**TASK GOAL:**
Return only the number of lines in the material below holding the string "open".

**SUPPLIED MATERIAL:**
────────────────

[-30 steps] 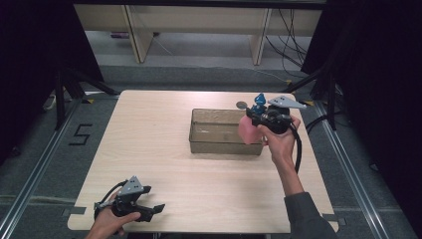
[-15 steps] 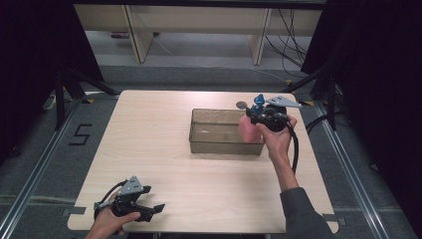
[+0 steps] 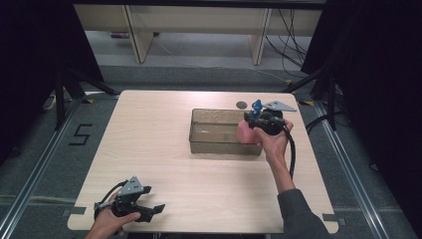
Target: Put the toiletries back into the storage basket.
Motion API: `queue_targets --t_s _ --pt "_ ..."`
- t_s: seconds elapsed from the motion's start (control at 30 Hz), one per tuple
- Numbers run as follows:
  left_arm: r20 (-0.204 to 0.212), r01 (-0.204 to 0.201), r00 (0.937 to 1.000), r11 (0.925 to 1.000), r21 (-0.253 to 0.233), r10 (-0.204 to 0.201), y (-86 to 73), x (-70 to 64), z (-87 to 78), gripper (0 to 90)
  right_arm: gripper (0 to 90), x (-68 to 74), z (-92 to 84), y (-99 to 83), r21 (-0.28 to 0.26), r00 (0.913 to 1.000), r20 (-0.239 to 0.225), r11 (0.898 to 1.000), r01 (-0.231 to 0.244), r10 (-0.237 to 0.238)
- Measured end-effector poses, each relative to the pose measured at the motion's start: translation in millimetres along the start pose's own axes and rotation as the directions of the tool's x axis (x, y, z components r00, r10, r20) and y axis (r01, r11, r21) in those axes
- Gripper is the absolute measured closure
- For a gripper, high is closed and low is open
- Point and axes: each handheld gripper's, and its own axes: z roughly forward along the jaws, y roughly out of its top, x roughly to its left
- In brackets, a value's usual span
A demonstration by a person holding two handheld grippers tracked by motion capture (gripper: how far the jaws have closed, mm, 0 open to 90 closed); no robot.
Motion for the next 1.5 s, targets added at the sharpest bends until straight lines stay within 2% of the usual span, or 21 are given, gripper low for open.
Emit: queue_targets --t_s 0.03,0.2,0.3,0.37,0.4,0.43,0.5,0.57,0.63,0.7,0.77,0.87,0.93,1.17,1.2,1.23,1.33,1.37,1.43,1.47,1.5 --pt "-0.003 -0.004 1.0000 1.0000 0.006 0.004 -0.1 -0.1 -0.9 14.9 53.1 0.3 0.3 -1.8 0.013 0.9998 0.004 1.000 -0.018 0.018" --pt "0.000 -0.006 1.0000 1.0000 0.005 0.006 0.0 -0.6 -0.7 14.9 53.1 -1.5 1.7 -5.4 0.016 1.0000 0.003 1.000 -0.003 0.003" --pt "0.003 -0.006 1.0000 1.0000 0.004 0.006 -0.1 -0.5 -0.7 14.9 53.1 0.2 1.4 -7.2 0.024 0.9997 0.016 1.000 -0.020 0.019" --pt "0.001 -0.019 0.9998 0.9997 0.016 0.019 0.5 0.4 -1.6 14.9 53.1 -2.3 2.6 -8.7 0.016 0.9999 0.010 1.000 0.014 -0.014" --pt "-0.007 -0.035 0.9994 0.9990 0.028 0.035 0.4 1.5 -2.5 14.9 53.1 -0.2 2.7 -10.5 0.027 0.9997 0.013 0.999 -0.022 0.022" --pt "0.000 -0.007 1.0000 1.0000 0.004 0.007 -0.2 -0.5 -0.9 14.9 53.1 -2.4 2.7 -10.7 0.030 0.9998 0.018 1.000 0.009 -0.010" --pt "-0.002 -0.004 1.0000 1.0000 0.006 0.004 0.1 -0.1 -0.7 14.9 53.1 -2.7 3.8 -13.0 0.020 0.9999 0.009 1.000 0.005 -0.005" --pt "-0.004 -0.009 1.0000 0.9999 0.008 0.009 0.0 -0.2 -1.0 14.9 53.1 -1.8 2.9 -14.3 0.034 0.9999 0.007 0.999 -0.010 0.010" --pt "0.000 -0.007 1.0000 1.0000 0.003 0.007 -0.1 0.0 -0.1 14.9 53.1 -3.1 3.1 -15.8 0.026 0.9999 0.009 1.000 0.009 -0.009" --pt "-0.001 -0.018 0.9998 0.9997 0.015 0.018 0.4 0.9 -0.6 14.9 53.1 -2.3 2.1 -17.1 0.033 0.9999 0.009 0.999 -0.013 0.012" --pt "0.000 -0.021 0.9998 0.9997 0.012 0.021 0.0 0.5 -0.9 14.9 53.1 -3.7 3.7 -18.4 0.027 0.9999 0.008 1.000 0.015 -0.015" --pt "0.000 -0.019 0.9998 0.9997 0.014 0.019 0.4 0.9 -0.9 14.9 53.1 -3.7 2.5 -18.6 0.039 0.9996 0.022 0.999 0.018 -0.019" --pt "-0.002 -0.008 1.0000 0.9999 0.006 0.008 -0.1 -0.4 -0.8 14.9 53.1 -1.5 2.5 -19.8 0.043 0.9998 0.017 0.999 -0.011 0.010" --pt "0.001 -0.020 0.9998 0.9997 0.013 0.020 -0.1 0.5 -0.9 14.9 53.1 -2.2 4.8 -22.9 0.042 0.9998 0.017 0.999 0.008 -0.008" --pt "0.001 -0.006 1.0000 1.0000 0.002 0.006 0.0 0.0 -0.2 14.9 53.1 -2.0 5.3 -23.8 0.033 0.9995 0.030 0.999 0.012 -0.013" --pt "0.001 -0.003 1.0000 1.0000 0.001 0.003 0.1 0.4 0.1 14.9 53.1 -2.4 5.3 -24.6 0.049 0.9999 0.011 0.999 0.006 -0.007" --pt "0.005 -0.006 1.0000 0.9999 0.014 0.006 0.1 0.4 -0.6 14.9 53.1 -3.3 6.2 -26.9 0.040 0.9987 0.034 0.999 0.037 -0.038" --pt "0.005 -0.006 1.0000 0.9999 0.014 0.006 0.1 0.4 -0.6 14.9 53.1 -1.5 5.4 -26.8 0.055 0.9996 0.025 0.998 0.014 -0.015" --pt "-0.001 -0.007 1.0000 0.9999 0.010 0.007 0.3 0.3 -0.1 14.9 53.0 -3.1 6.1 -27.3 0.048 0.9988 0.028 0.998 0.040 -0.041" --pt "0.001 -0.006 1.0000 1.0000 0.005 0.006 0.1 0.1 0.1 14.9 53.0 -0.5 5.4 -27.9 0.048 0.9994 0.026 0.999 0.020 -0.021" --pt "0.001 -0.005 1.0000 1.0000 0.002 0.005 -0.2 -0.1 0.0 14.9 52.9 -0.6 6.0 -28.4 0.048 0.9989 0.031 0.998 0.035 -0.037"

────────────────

**RESPONSE AREA:**
3